©thinkpanama

Secure an Android time based application

Introduction

More and more mobile applications are based on time to work. Many games works with waiting time longer or shorter depending on user actions, payments, transport, client management applications have a business model based on accurate timing information.

Remember that time is money

In game to reduce waiting time between stages it’s possible to pay.
How validate something, like discount ticket with wrong date and time ?
How manage client loyalty with wrong subscription date ?

I will try to respond to this question, how synchronized time can be secured on Android devices ?

Problems

Actually, on a mobile device, the time is not considered as a critical service thus users can change it easily. On the Android platform, date and time can be modified/updated with 3 different ways:

The third way is the major problem of Android time based application because the JAVA API provided by Android can’t allow applications to know the time sync with network provider or Google NTP without user modifications.

Solutions

Simple but not secure

The first approach we can made is to save the date and time value when the application start and watch each modifications of system date.
ut the user can stop an application and modify the date/time manually; if the application is stop we can’t detect user’s modifications.

The better one

The other solution is to synchronized date and time with a server and used the SystemClock class in the Java API.
This class provided some methods to manage system date.
The most important method for us is elapsedRealtime; this method provided the number of milliseconds since the Android platform boot and it was based on clock ticks and not on the system date thus user date/time modifications haven’t any impacts on the returned value.
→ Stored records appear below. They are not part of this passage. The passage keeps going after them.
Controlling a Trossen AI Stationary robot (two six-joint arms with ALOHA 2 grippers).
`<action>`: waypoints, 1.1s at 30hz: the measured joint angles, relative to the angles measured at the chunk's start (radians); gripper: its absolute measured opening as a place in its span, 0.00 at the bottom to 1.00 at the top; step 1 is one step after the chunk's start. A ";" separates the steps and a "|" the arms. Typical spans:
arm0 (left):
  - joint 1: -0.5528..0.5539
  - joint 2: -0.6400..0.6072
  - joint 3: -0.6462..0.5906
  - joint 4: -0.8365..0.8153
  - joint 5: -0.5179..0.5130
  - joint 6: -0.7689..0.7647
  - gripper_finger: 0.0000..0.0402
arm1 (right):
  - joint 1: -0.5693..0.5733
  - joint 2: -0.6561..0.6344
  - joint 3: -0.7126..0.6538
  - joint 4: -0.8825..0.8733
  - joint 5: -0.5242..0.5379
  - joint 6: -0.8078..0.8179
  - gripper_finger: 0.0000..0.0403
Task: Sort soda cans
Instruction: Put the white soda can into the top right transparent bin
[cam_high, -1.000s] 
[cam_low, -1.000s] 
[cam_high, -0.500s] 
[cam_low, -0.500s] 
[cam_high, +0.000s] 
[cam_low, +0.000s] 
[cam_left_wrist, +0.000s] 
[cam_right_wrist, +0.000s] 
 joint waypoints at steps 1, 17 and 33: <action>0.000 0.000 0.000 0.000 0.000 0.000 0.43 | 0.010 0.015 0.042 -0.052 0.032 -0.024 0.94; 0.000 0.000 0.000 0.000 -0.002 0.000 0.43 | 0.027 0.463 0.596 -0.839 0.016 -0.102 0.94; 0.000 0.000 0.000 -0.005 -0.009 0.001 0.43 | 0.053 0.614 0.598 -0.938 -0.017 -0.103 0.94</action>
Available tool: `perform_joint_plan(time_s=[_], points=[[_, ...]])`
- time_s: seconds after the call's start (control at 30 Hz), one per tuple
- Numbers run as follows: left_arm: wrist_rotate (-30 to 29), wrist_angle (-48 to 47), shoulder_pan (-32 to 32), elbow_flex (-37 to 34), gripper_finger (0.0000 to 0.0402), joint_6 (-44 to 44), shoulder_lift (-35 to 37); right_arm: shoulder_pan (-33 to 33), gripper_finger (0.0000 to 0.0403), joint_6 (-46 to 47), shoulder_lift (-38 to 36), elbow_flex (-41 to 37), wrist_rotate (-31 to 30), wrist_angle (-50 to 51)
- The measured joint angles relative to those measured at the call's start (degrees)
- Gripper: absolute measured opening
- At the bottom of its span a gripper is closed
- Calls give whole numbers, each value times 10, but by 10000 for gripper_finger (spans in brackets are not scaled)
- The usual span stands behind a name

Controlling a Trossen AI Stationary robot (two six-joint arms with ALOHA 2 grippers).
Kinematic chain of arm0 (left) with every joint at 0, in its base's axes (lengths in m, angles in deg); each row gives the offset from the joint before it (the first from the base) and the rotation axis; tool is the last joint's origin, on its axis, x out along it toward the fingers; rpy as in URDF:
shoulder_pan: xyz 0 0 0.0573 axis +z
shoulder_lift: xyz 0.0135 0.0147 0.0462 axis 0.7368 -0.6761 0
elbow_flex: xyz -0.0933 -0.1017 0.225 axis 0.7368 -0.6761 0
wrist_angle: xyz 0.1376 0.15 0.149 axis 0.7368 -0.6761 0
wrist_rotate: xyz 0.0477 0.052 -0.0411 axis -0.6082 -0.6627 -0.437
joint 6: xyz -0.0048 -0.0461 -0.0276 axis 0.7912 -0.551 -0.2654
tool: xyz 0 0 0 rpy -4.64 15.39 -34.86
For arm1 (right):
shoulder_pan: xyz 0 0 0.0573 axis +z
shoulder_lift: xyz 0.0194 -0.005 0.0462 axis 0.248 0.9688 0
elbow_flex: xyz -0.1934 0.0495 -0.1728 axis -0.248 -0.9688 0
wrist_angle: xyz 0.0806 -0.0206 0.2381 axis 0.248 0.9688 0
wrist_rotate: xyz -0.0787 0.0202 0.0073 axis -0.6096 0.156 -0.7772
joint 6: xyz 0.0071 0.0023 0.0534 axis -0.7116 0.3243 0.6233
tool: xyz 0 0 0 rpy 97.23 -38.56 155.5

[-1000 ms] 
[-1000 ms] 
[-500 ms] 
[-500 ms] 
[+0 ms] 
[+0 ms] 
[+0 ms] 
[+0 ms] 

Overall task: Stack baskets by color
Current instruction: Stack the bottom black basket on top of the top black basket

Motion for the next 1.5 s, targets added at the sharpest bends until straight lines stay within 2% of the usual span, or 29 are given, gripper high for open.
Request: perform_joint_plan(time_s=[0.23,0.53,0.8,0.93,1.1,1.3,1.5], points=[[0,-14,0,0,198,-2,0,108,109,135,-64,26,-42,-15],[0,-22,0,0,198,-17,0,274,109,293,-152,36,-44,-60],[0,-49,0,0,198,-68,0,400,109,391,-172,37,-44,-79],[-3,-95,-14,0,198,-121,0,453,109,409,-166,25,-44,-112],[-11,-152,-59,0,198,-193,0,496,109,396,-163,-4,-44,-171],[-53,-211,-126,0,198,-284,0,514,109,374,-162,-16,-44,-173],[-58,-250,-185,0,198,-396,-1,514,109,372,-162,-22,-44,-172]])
SystemClock.elapsedRealtime();

Sample class to use the second solution:

/**
 * Class used to get the real time based of the server sync date
 * @author Julien MILLAU
 */
public class SecureDate {

	/**
	 *  Date sync with server
	 */
	private Date mServerDate;

	/**
	 * Number of millisecond since boot
	 */
	private long mElapsedRealtime;

	/**
	 * Singleton instance
	 */
	private static final SecureDate INSTANCE = new SecureDate();

	/**
	 * Get the singleton instance of this class
	 * @return the unique instance of this class
	 */
	public static SecureDate getInstance() {
		return INSTANCE;
	}

	/**
	 * Method used to obtain the real date based on the server date
	 * if the server date was sync
	 * @return the actual secure time
	 */
	public Date getDate() {
		Date current = mServerDate;
		if (current == null) {
			current = Calendar.getInstance(Locale.ENGLISH).getTime();
		} else {
			current.setTime(current.getTime()
					+ (SystemClock.elapsedRealtime() - mElapsedRealtime));
		}
		return current;
	}

	/**
	 * Method used to know if the date is sync with the server
	 * @return true if the serverDate is sync false otherwise
	 */
	public boolean isSyncDate(){
		return mServerDate != null;
	}

	/**
	 * Method used to init the server date
	 * @param pServerDate the sync server date
	 */
	public void initServerDate(final Date pServerDate) {
		mElapsedRealtime = SystemClock.elapsedRealtime();
		mServerDate = pServerDate;
	}

}

Usage of SecureDate class

// sync date with server
Date serverDate = ...;
// init realDate instance
SecureDate.getInstance().initServerDate(serverDate);

// Each time you need to get the secure real date
Date date = SecureDate.getInstance().getDate();

Conclusion

Actually, to secure date and time on Android we need a connection to a server on each first launch of an application to get the real current date and avoid manuals user modifications.